[Start of section]

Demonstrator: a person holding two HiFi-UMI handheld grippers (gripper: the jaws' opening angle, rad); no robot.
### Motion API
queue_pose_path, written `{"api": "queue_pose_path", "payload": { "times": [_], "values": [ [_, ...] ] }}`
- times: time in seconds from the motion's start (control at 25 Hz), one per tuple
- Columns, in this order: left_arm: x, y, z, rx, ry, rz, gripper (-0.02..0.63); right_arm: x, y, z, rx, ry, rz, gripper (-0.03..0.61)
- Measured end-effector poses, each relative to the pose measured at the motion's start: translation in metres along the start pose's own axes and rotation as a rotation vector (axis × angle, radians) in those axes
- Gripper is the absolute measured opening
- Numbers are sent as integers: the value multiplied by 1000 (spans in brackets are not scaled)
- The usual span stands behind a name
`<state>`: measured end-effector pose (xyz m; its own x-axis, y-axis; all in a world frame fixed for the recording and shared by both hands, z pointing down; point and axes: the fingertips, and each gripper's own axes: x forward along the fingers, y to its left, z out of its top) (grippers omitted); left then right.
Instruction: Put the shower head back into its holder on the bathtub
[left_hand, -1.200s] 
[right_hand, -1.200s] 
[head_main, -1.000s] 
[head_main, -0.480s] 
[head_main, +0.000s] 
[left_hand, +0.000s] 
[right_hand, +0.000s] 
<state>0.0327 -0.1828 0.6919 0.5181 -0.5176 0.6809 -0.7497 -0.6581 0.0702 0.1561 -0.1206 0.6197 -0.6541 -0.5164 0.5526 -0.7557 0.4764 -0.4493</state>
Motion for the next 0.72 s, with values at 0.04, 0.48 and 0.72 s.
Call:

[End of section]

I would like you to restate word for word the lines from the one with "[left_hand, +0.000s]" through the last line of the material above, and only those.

[left_hand, +0.000s] 
[right_hand, +0.000s] 
<state>0.0327 -0.1828 0.6919 0.5181 -0.5176 0.6809 -0.7497 -0.6581 0.0702 0.1561 -0.1206 0.6197 -0.6541 -0.5164 0.5526 -0.7557 0.4764 -0.4493</state>
Motion for the next 0.72 s, with values at 0.04, 0.48 and 0.72 s.
Call:

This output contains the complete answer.